We congratulate Datuk Kamaruzzaman Abu Kassim, the president and CEO of JCorp, on the achievements of last year.


However, the profit gained by the GLC is at the expense of the wellbeing of 60% Malaysian household who earn less than RM3,000 a month as the government-linked company is crowding out the resources that would have instead been spent in improving the public healthcare system.


It is known that KPJ, which is owned by government-linked conglomerate and branded as one of the Malaysian leading private healthcare providers, operates 24 hospitals and healthcare centres within Malaysia and 2 hospitals in Indonesia.


Firstly, it is not a right policy for the government to provide private healthcare while government is supposed to be fully in charge of public healthcare system. How can a government in one hand provide a deteriorating medical service to the masses while it operates a profit-oriented private healthcare business at the same time.

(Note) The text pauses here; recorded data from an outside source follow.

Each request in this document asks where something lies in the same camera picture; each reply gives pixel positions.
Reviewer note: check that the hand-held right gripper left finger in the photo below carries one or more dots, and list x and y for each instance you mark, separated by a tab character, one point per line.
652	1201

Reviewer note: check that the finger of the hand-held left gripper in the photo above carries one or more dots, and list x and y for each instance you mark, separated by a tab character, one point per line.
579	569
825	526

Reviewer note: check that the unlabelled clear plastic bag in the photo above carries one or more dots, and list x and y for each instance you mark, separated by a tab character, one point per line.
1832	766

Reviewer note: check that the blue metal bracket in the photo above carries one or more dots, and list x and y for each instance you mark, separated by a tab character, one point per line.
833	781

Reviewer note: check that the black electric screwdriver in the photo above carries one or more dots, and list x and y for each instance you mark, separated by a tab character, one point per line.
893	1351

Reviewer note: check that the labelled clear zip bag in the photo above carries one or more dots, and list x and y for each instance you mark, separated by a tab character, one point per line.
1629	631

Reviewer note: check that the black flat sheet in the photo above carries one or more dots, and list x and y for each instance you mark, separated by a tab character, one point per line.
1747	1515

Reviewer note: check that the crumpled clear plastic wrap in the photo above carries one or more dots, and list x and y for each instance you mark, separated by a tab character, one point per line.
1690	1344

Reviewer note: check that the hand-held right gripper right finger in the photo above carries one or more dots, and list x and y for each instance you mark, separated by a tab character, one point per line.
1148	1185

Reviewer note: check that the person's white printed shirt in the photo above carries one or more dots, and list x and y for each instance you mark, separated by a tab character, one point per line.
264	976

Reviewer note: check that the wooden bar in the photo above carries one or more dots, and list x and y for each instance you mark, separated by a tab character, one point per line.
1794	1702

In the answer provided by Ministry of Health to the Parliament, 81.67% of Malaysian patients are using government hospitals and clinics while there are 67.56% doctors (including house officers) and nurses in Malaysia working in government hospitals. If we take out the number of house officers, what will be left is only 60% of doctors working in government hospital and around 40% doctors working in the private sector.


The disparity between demand and supply forces the middle-class households go for more expensive private medical centres although they might actually not be able to afford it.


Meanwhile, lower-middle income group has no choice but to stick with government healthcare system, which has fewer resources if compared to the government-owned but private hospitals.


While both the number of doctors and nurses working in government and private hospital are increasing dramatically in the last decade, there are only 18.33% patients treated by private hospitals in 2012.


The higher numbers for both in-patients and outpatients in government hospitals show that most Malaysian households are heavily reliant on public healthcare managed by the government.


Healthcare is an important welfare sector that all governments should be taking care of. The responsibility of the government is to provide quality healthcare and improve the wellbeing of its people. To allow government-linked companies to be involved in profit-oriented healthcare system does not just sound wrong, but it also proves that the Barisan Nasional has already misplaced their priority as a government.


A similar example is the deteriorating public transportation and our national automobile industry, which is also promoted by the government.


The interest of the lower-middle class will be jeopardized further if the government keeps investing in private medical industry while inadequate resources are allocated for public hospitals. We must alter this policy before it is too late and costing the lives of our people.